— GOAL OF THE EXERCISE —
Type the entries again, word for word.

— Dataset items —

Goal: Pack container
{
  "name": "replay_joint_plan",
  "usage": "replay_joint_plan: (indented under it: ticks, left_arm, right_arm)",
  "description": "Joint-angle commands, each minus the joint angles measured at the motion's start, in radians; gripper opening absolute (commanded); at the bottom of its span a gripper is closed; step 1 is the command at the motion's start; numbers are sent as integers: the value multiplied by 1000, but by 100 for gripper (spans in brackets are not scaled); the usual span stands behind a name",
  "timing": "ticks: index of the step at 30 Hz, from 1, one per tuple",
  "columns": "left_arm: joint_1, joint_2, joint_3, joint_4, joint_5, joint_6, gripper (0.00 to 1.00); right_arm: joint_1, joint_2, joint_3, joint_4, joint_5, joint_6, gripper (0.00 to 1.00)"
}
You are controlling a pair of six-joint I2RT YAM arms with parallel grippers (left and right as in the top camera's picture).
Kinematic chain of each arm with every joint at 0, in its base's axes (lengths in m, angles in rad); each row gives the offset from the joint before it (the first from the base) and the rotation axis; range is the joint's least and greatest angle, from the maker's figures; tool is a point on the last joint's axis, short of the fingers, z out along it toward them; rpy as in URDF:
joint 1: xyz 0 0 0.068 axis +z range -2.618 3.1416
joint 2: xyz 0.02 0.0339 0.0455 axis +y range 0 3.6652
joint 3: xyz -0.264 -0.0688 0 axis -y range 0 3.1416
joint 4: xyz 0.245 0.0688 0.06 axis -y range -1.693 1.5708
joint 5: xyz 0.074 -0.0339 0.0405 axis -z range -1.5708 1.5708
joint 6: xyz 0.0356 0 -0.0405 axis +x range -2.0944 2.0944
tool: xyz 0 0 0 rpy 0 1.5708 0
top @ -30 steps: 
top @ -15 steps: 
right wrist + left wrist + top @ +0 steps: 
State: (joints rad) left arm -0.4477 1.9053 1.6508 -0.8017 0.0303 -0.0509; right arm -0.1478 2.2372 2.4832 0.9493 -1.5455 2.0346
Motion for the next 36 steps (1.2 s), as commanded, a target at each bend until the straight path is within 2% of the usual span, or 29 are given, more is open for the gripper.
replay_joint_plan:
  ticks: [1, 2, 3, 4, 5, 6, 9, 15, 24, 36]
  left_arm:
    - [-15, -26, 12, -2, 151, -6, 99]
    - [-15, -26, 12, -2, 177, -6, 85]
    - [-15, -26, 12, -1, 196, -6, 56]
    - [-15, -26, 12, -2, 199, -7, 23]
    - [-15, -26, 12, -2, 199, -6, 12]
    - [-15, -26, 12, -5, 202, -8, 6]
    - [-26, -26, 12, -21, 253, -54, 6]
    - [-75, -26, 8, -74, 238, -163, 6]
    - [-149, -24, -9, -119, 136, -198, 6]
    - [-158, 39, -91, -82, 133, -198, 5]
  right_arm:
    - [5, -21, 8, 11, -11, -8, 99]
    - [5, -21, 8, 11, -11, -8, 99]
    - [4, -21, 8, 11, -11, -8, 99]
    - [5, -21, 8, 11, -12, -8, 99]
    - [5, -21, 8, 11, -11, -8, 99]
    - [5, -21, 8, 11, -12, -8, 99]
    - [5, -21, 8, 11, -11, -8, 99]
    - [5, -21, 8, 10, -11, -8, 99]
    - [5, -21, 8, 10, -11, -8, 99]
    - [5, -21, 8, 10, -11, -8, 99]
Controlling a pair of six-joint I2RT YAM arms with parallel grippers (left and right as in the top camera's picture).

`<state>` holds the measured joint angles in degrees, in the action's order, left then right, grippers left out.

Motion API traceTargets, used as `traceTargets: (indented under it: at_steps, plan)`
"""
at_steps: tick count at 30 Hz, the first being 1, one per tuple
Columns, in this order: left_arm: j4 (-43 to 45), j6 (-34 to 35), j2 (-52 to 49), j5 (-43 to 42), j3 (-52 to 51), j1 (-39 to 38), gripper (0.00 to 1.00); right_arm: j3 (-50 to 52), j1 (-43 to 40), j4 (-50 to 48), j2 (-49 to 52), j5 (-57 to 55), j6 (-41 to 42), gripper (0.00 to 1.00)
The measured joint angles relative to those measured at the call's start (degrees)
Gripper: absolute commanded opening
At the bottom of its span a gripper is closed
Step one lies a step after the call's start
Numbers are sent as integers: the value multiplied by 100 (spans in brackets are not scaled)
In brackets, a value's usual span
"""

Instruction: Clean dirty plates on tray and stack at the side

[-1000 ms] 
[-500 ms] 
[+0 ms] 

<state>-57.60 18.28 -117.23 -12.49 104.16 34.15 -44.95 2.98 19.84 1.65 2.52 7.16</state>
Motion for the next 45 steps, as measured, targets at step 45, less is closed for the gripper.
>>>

— WRITTEN ANSWER —
Goal: Pack container
{
  "name": "replay_joint_plan",
  "usage": "replay_joint_plan: (indented under it: ticks, left_arm, right_arm)",
  "description": "Joint-angle commands, each minus the joint angles measured at the motion's start, in radians; gripper opening absolute (commanded); at the bottom of its span a gripper is closed; step 1 is the command at the motion's start; numbers are sent as integers: the value multiplied by 1000, but by 100 for gripper (spans in brackets are not scaled); the usual span stands behind a name",
  "timing": "ticks: index of the step at 30 Hz, from 1, one per tuple",
  "columns": "left_arm: joint_1, joint_2, joint_3, joint_4, joint_5, joint_6, gripper (0.00 to 1.00); right_arm: joint_1, joint_2, joint_3, joint_4, joint_5, joint_6, gripper (0.00 to 1.00)"
}
You are controlling a pair of six-joint I2RT YAM arms with parallel grippers (left and right as in the top camera's picture).
Kinematic chain of each arm with every joint at 0, in its base's axes (lengths in m, angles in rad); each row gives the offset from the joint before it (the first from the base) and the rotation axis; range is the joint's least and greatest angle, from the maker's figures; tool is a point on the last joint's axis, short of the fingers, z out along it toward them; rpy as in URDF:
joint 1: xyz 0 0 0.068 axis +z range -2.618 3.1416
joint 2: xyz 0.02 0.0339 0.0455 axis +y range 0 3.6652
joint 3: xyz -0.264 -0.0688 0 axis -y range 0 3.1416
joint 4: xyz 0.245 0.0688 0.06 axis -y range -1.693 1.5708
joint 5: xyz 0.074 -0.0339 0.0405 axis -z range -1.5708 1.5708
joint 6: xyz 0.0356 0 -0.0405 axis +x range -2.0944 2.0944
tool: xyz 0 0 0 rpy 0 1.5708 0
top @ -30 steps: 
top @ -15 steps: 
right wrist + left wrist + top @ +0 steps: 
State: (joints rad) left arm -0.4477 1.9053 1.6508 -0.8017 0.0303 -0.0509; right arm -0.1478 2.2372 2.4832 0.9493 -1.5455 2.0346
Motion for the next 36 steps (1.2 s), as commanded, a target at each bend until the straight path is within 2% of the usual span, or 29 are given, more is open for the gripper.
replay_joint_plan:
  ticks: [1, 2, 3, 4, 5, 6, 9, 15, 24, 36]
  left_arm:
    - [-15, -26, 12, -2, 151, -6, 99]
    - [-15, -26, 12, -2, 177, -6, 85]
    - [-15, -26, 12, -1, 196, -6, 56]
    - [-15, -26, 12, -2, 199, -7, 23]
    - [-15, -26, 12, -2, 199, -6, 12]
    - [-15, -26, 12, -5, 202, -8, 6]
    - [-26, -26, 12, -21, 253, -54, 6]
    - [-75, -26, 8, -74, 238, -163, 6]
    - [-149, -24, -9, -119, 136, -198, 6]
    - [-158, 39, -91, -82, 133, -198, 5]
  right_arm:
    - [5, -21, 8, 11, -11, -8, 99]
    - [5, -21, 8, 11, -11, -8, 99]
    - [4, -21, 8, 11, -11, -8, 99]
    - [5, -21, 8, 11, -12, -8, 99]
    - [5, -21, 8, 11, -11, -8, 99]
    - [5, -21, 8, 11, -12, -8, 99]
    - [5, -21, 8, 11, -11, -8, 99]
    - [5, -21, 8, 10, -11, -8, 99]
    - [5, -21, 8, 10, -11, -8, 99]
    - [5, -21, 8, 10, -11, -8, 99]
Controlling a pair of six-joint I2RT YAM arms with parallel grippers (left and right as in the top camera's picture).

`<state>` holds the measured joint angles in degrees, in the action's order, left then right, grippers left out.

Motion API traceTargets, used as `traceTargets: (indented under it: at_steps, plan)`
"""
at_steps: tick count at 30 Hz, the first being 1, one per tuple
Columns, in this order: left_arm: j4 (-43 to 45), j6 (-34 to 35), j2 (-52 to 49), j5 (-43 to 42), j3 (-52 to 51), j1 (-39 to 38), gripper (0.00 to 1.00); right_arm: j3 (-50 to 52), j1 (-43 to 40), j4 (-50 to 48), j2 (-49 to 52), j5 (-57 to 55), j6 (-41 to 42), gripper (0.00 to 1.00)
The measured joint angles relative to those measured at the call's start (degrees)
Gripper: absolute commanded opening
At the bottom of its span a gripper is closed
Step one lies a step after the call's start
Numbers are sent as integers: the value multiplied by 100 (spans in brackets are not scaled)
In brackets, a value's usual span
"""

Instruction: Clean dirty plates on tray and stack at the side

[-1000 ms] 
[-500 ms] 
[+0 ms] 

<state>-57.60 18.28 -117.23 -12.49 104.16 34.15 -44.95 2.98 19.84 1.65 2.52 7.16</state>
Motion for the next 45 steps, as measured, targets at step 45, less is closed for the gripper.
>>>

The exercise asks for nothing further.